- **What you will do**
Each line of the data below that includes the string "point" must be copied.

- **Dataset extract**
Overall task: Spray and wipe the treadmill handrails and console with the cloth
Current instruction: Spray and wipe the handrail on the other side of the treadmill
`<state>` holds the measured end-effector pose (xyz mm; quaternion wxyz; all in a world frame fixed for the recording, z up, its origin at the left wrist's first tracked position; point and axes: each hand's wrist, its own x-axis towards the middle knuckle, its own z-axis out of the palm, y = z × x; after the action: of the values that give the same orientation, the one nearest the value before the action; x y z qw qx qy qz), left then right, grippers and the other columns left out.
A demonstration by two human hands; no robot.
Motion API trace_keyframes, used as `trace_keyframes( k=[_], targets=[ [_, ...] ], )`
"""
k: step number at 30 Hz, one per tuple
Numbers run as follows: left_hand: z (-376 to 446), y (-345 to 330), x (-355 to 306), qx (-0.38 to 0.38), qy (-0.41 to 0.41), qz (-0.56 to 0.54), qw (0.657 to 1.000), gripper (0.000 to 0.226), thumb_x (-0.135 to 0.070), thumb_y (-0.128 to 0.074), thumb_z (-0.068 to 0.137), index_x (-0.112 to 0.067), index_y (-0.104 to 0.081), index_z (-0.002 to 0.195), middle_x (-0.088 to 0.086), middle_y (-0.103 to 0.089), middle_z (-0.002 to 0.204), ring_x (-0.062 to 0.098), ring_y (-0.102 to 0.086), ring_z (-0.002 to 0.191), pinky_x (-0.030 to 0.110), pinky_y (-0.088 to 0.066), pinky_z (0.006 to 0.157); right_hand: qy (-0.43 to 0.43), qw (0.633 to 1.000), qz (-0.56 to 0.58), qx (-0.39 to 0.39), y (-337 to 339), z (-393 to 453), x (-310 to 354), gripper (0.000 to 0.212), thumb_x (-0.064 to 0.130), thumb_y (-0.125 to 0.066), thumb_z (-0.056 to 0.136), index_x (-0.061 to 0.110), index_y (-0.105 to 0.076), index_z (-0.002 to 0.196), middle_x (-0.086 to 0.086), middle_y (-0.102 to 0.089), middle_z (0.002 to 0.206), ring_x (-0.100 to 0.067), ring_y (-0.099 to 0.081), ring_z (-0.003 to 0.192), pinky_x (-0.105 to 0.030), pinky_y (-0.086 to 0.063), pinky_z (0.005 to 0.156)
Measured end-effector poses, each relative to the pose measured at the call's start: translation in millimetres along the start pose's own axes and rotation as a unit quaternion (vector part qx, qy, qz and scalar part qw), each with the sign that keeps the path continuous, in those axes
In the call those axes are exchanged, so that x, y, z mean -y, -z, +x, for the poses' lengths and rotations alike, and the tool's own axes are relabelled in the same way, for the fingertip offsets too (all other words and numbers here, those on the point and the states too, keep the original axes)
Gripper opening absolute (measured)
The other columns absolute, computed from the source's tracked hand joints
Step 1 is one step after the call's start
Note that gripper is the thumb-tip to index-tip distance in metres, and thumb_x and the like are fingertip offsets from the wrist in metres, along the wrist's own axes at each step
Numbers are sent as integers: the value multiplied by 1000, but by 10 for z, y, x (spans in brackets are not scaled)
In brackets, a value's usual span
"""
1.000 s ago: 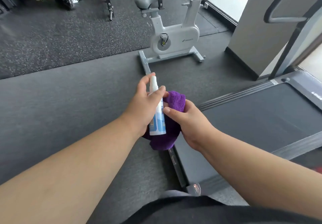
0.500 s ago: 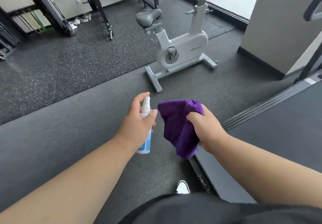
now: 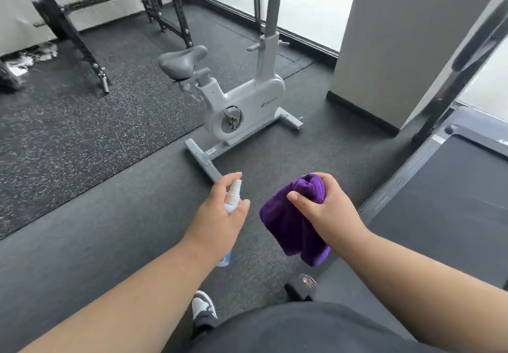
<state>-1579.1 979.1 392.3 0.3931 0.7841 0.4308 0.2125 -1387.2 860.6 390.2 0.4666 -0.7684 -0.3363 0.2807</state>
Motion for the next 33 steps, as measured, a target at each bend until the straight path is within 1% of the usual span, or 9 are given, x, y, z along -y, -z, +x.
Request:
trace_keyframes(
  k=[4, 8, 13, 16, 18, 22, 25, 29, 33],
  targets=[
    [843, 230, 295, 66, -79, -3, 995, 50, -40, -61, 93, -74, -34, 115, -19, -57, 96, -4, -56, 84, 3, -37, 67, -4, 996, -46, -70, -294, 519, 181, 38, 70, -61, 67, 54, -50, 100, 35, -63, 95, 14, -59, 87, -18, -44, 74],
    [1659, 506, 434, 156, -154, 21, 976, 54, -42, -62, 91, -77, -30, 116, -20, -60, 92, -1, -58, 82, 9, -41, 63, -18, 985, -64, -159, -538, 969, 397, 31, 67, -52, 79, 50, -56, 105, 31, -65, 96, 10, -59, 90, -24, -46, 78],
    [2554, 511, 306, 222, -226, 12, 948, 68, -53, -76, 76, -79, -28, 116, -13, -60, 93, -7, -56, 88, 3, -39, 70, -27, 962, -84, -259, -515, 1426, 557, 38, 69, -52, 80, 55, -51, 115, 40, -59, 106, 18, -53, 99, -8, -38, 80],
    [3024, 314, 126, 242, -255, 6, 936, 64, -66, -66, 65, -80, -28, 115, -13, -60, 94, -7, -56, 90, -1, -36, 70, -9, 953, -89, -291, -327, 1675, 557, 47, 66, -56, 82, 47, -52, 125, 40, -55, 116, 17, -50, 110, -2, -34, 92],
    [3342, 137, -7, 254, -280, 13, 926, 63, -67, -63, 66, -80, -26, 115, -15, -60, 94, -6, -56, 90, -1, -35, 71, 4, 946, -87, -311, -169, 1868, 517, 40, 56, -58, 88, 41, -56, 125, 39, -54, 121, 17, -47, 116, -2, -31, 97],
    [4014, -298, -329, 277, -320, 24, 906, 62, -69, -59, 68, -70, -30, 122, -15, -59, 93, -4, -56, 89, 0, -35, 73, -15, 941, -42, -336, 192, 2382, 299, 26, 37, -63, 95, 43, -60, 120, 33, -61, 119, 10, -54, 113, 0, -34, 88],
    [4606, -695, -633, 285, -333, 26, 898, 61, -65, -64, 71, -72, -32, 122, -16, -60, 90, -2, -58, 88, 1, -36, 75, -33, 937, -26, -346, 558, 2893, 144, 24, 40, -63, 94, 56, -56, 111, 37, -59, 116, 11, -55, 109, 0, -34, 85],
    [5410, -1229, -1117, 277, -343, 32, 897, 71, -41, -79, 79, -77, -31, 118, -16, -61, 88, -1, -59, 85, 0, -36, 72, -43, 941, -38, -333, 1151, 3640, 104, 20, 54, -59, 91, 64, -52, 107, 39, -58, 114, 12, -56, 105, 0, -35, 83],
    [6069, -1671, -1523, 290, -338, 8, 895, 61, -59, -70, 74, -74, -33, 121, -28, -58, 98, -2, -59, 88, 0, -37, 74, -57, 938, -24, -341, 1631, 4306, 82, 22, 49, -64, 92, 62, -54, 106, 39, -61, 111, 12, -58, 103, -1, -37, 83]
  ],
)
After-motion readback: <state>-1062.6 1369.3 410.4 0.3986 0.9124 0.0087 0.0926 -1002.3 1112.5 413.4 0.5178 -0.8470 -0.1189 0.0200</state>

- **Solution to this problem**
`<state>` holds the measured end-effector pose (xyz mm; quaternion wxyz; all in a world frame fixed for the recording, z up, its origin at the left wrist's first tracked position; point and axes: each hand's wrist, its own x-axis towards the middle knuckle, its own z-axis out of the palm, y = z × x; after the action: of the values that give the same orientation, the one nearest the value before the action; x y z qw qx qy qz), left then right, grippers and the other columns left out.
In the call those axes are exchanged, so that x, y, z mean -y, -z, +x, for the poses' lengths and rotations alike, and the tool's own axes are relabelled in the same way, for the fingertip offsets too (all other words and numbers here, those on the point and the states too, keep the original axes)

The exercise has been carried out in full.